» Task statement:
The required output is the complete listing, copied word for word.

*** Begin section ***

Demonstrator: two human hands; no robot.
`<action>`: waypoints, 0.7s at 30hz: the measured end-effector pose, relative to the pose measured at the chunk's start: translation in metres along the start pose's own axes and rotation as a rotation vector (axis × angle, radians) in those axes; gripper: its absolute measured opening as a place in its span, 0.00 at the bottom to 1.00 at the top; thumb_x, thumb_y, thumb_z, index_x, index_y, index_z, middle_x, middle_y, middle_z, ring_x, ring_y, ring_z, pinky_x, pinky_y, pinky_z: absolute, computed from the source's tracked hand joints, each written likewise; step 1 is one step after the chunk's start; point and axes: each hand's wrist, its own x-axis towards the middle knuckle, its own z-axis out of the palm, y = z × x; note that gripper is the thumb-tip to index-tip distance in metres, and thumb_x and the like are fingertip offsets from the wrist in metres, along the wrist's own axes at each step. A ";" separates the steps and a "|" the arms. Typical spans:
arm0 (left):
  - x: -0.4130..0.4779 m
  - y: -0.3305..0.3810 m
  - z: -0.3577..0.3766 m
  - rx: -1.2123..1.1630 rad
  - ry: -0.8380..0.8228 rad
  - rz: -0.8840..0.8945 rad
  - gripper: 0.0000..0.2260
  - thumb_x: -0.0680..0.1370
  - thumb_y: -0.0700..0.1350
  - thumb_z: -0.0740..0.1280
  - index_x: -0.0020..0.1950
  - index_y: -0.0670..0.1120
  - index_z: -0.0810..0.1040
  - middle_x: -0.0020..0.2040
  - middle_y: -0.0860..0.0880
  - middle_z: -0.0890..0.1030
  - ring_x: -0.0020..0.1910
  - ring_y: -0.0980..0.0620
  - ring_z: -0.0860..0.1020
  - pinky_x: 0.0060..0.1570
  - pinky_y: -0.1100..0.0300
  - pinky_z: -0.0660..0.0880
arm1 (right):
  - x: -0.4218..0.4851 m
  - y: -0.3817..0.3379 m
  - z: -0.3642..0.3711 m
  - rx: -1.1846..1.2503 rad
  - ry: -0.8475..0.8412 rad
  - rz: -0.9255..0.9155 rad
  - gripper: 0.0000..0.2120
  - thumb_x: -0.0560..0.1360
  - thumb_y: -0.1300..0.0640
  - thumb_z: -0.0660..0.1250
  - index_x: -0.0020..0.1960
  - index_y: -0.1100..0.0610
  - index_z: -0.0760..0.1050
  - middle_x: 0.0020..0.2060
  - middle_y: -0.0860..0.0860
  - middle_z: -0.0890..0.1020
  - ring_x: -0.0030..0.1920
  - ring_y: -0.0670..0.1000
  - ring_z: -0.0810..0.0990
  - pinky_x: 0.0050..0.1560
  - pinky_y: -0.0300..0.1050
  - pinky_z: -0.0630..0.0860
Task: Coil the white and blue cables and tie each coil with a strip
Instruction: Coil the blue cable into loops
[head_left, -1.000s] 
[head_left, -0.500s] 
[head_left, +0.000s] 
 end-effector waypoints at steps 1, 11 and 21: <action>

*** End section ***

» Written reply:
Demonstrator: two human hands; no robot.
`<action>`: waypoints, 0.7s at 30hz: the measured end-effector pose, relative to the pose measured at the chunk's start: translation in metres along the start pose's own axes and rotation as a rotation vector (axis × angle, radians) in those axes; gripper: its absolute measured opening as a place in its span, 0.00 at the bottom to 1.00 at the top; thumb_x, thumb_y, thumb_z, index_x, index_y, index_z, middle_x, middle_y, middle_z, ring_x, ring_y, ring_z, pinky_x, pinky_y, pinky_z: absolute, computed from the source's tracked hand joints, each written likewise; step 1 is one step after the chunk's start; point and axes: each hand's wrist, its own x-axis towards the middle knuckle, its own z-axis out of the palm, y = z × x; note that gripper is the thumb-tip to index-tip distance in metres, and thumb_x and the like are fingertip offsets from the wrist in metres, along the wrist's own axes at each step. A ";" separates the steps and a "|" the arms. Typical spans:
arm0 (left):
  - x: -0.4130..0.4779 m
  - y: -0.3305..0.3810 m
  - z: -0.3577..0.3766 m
  - rx: -1.2123..1.1630 rad
  - ry: -0.8380..0.8228 rad
  - rz: -0.8840..0.8945 rad
  - gripper: 0.0000..0.2260
  - thumb_x: -0.0680..0.1370
  - thumb_y: -0.0700..0.1350
  - thumb_z: -0.0740..0.1280
  - index_x: -0.0020..0.1950
  - index_y: -0.0670..0.1120
  - index_z: -0.0810..0.1040
  - middle_x: -0.0020..0.2040
  - middle_y: -0.0860..0.0880
  - middle_z: -0.0890..0.1030
  - ring_x: -0.0020..0.1910
  - ring_y: -0.0980..0.0620
  - ring_z: -0.0860..0.1020
  - pinky_x: 0.0060..0.1570
  - pinky_y: -0.1100..0.0300
  - pinky_z: -0.0660..0.0880
arm1 (right):
  - x: -0.4218..0.4851 m
  - y: -0.3817..0.3379 m
  - z: -0.3642..0.3711 m
  - rx: -1.1846..1.2503 rad
  - ry: -0.8475..0.8412 rad
  - rz: -0.9255..0.9155 rad
  - gripper: 0.0000..0.2120
  - thumb_x: -0.0560..0.1360
  - thumb_y: -0.1300..0.0640
  - thumb_z: -0.0660..0.1250
  - index_x: -0.0020..0.1960
  - index_y: -0.1100..0.0610
  - index_z: -0.0760..0.1050
  - middle_x: 0.0020..0.2060
  - middle_y: -0.0860..0.0860
  - middle_z: -0.0890..0.1020
  - ring_x: -0.0030..0.1920
  - ring_y: -0.0670..0.1000
  - ring_z: -0.0810..0.0990
  - pinky_x: 0.0050..0.1560
  - pinky_y: -0.0300..0.1050
  - pinky_z: -0.0630..0.0860
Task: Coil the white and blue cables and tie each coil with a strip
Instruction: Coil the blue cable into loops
[head_left, -1.000s] 
[head_left, -0.500s] 
[head_left, +0.000s] 
 end-effector waypoints at steps 1, 11 and 21: <action>

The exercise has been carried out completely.